In my teens, stuff happened in my family. My parents split up. That precipitated an interest in analysis. What made people stay together, or leave each other? At school, we had a good library, but there was one shelf where you had to get permission to take the books out: it had Frazer's Golden Bough and the Collected Works of Sigmund Freud on it. That was the shelf I gravitated towards. To me, it was amazing, like opening a doorway to another world. At Cambridge, I did English and then I swapped to philosophy, and I couldn't understand why no one on either course was interested in talking about psychoanalysis.

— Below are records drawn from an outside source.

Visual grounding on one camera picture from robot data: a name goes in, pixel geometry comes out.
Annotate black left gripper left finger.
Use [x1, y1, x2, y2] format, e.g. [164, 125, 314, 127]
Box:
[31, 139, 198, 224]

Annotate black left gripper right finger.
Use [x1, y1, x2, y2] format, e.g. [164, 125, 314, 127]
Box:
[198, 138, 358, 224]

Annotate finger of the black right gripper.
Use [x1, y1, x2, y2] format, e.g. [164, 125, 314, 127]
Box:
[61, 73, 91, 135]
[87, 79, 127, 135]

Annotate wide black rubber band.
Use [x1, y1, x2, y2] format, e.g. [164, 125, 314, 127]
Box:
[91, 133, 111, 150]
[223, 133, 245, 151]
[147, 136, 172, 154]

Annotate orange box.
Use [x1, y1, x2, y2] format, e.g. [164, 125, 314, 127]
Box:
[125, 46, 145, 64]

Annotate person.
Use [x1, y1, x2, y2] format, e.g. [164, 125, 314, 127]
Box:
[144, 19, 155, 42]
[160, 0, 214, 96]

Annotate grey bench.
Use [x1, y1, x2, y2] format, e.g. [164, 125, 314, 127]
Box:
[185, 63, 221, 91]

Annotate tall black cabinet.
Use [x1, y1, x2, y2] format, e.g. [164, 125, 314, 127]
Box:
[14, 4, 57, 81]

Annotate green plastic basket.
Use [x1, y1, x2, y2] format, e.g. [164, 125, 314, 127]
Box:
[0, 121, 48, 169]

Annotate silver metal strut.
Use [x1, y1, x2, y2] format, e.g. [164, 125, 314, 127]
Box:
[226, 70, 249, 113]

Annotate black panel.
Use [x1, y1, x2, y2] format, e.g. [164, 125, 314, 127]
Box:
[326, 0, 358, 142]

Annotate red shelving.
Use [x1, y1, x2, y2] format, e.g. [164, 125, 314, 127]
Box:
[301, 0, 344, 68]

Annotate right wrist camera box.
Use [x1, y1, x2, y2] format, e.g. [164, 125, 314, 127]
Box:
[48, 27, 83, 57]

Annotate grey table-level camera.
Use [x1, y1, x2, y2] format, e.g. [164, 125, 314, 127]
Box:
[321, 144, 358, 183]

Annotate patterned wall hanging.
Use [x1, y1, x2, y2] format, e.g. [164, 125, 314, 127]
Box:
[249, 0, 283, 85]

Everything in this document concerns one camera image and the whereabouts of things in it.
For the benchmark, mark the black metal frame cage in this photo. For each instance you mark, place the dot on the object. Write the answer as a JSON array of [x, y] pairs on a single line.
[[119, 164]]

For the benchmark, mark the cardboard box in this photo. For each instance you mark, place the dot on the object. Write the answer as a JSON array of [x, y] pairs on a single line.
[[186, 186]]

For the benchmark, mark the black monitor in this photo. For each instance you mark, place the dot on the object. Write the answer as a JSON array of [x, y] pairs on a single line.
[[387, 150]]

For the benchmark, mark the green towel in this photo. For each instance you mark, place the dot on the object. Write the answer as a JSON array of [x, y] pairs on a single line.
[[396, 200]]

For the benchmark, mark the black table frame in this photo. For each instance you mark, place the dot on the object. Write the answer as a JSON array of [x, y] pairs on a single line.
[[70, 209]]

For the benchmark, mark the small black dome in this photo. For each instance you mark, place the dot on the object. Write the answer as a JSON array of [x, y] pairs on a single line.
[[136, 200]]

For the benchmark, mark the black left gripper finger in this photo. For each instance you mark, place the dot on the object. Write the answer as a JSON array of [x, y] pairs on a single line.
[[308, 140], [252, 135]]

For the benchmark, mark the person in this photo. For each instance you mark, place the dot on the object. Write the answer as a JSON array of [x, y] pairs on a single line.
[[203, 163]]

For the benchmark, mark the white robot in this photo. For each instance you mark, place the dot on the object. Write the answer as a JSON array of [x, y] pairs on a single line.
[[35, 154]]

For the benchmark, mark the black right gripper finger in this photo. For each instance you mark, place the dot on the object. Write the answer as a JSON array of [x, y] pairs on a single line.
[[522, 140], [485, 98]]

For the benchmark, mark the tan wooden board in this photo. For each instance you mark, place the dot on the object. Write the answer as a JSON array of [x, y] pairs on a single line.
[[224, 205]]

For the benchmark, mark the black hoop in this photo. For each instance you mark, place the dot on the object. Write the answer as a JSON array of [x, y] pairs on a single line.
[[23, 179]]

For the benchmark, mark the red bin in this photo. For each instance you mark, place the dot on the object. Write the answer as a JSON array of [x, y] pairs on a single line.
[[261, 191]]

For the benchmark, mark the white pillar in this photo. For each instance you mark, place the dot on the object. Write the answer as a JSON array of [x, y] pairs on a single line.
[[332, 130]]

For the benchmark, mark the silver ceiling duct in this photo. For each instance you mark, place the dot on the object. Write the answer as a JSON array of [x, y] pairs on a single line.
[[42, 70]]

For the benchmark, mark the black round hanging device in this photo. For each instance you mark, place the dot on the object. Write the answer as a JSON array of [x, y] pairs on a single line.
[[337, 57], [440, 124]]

Isn't psychoanalysis only for the rich?

That is so not true. At shrink conferences, most people can't afford to pay the entrance fee. In my group, people pay what they can afford. I have some people who pay five pounds. If you need to earn a certain amount of money per month from your practice, you shouldn't do the job. That's why most shrinks have other jobs, too. I trained in Paris, and I had lots of jobs there. I was a gardener, I waited tables, I taught English to the Parisian shrinks.

Do you find yourself secretly diagnosing everyone you meet?

No. In any case, when I meet people, and I tell them what I do, either they get incredibly aggressive because they or a friend has had a bad experience, or they tell you about their dreams, about how they were chased by a shark of something.

What about your children? Has being an analyst had an effect on the way you parent?

Actually, it has made me more sceptical of traditional analytical theories about babies. To say, for instance, that a baby's only relationship is with the breast is just ridiculous; there's so much going on. We know very, very little about kids. But then, the early analysts didn't have children, or if they did, they had nannies.

Have you seen In Treatment [the American TV series, in which Gabriel Byrne plays a shrink]?

I've got dozens of box sets upstairs [laughs]. Everyone gives it me as a present. I really wanted to like it, but I'm afraid that I found it unconvincing, and not particularly interesting.